If the mouse leaves the canvas and the click is released and the mouse re-enters the canvas, the app will continue to draw, but I only want to make it so that it draws only when the mouse has been clicked. I don't really know how to solve this issue. Thanks.

  • 1
    Questions seeking debugging help should include the desired behavior, a specific problem or error and the shortest code necessary to reproduce it within the question itself. Questions without a clear problem statement are not useful to other readers. Please see: [How to create a Minimal, Complete, and Verifiable example](https://stackoverflow.com/help/mcve). – Rory McCrossan Apr 10 '18 at 12:14
  • If your mouseup event telling it to stop drawing is only set on the canvas it isn't going to register if you mouseup on any other part of the window. Also your code should be in your question itself, there is a reason the editor will tell you that you need to include code – Patrick Evans Apr 10 '18 at 12:14
  • I've got a comment about your CodePen. I've got my Chrome browser in a small size and the output of the CodePen is with scroll bars. When I scroll down and draw, it is drawing above my cursor.

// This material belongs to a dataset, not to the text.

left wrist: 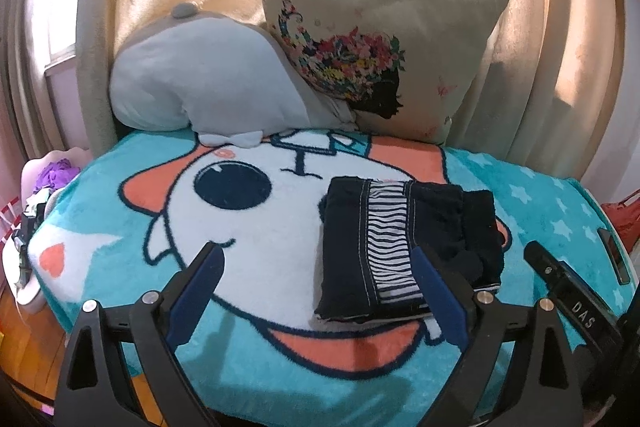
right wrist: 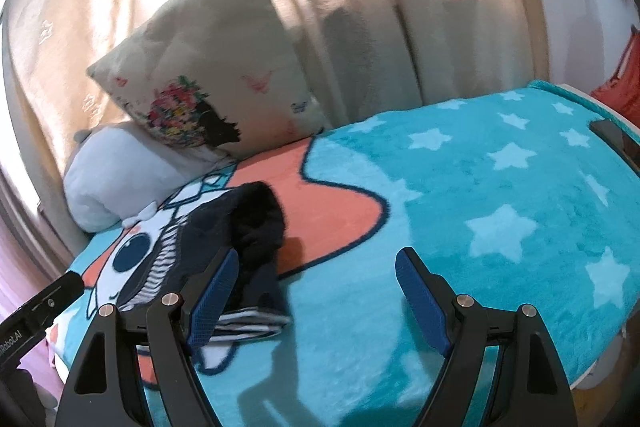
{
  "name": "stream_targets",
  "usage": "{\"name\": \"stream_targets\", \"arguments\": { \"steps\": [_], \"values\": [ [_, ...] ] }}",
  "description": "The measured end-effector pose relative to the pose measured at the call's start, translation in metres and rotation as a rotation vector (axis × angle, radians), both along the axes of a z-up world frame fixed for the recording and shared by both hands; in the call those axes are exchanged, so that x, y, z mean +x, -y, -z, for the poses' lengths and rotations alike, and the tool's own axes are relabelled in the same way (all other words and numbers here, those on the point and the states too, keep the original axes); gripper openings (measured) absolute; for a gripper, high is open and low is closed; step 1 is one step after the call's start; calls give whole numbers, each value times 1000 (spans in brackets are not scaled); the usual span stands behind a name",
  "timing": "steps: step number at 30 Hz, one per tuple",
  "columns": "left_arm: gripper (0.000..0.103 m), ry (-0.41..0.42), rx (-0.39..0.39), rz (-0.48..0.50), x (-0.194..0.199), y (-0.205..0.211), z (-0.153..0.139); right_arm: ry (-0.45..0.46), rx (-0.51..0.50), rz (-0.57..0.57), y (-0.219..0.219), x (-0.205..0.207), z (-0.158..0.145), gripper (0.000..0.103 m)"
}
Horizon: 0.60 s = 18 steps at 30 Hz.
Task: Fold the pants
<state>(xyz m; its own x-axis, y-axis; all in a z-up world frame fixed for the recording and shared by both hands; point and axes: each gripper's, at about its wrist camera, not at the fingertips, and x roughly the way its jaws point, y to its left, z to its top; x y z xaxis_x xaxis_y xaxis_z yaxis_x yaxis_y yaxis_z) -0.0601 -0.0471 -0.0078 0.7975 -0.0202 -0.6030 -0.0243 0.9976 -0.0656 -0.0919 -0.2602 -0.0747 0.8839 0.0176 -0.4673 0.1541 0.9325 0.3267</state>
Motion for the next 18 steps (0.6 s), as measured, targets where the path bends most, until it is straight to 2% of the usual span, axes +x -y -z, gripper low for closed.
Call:
{"name": "stream_targets", "arguments": {
  "steps": [5, 8, 11, 15, 18],
  "values": [
    [94, -48, -35, 74, 15, 9, 7, -27, 19, 15, 14, 10, 9, 85],
    [94, -40, 13, 130, 18, 30, 8, -33, 37, 28, 23, 14, 13, 85],
    [94, -81, 34, 178, 27, 44, 15, -36, 55, 55, 35, 15, 16, 85],
    [94, -110, 19, 152, 34, 41, 22, -43, 74, 63, 43, 14, 18, 85],
    [94, -57, 35, 106, 29, 33, 17, -43, 56, 49, 42, 14, 19, 85]
  ]
}}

Don't know if that's because of CodePen or your code, but maybe you need to know! – Takit Isy Apr 10 '18 at 12:26
  • You may want to upvote helpful answers… It's strange to see an accepted with score 0 ! – Takit Isy May 04 '18 at 09:41

3 Answers3

1

New answer

Try this:

var mouseDown = 0;
window.onmousedown = function() { 
  ++mouseDown;
}
window.onmouseup = function() {
  --mouseDown;
}

canvas.mousedown(function(e){
    down = true;
    draw(e);
}).mouseover(function(e){
    if(mouseDown) {
      down = true;
    }
    ctx.beginPath();
    draw(e);
}).mouseout(function(e){
    down =false; // <-- What you need to add
    ctx.beginPath();
}).mousemove(draw).mouseup(function(){
    down =false;
    ctx.beginPath();
});

Inspired by the solution of this answer: JavaScript: Check if mouse button down?

⋅ ⋅ ⋅

Old answer

At the end of you javascript code, you can add down =false; on the mouseout event to get the same functionality as the mouseup event.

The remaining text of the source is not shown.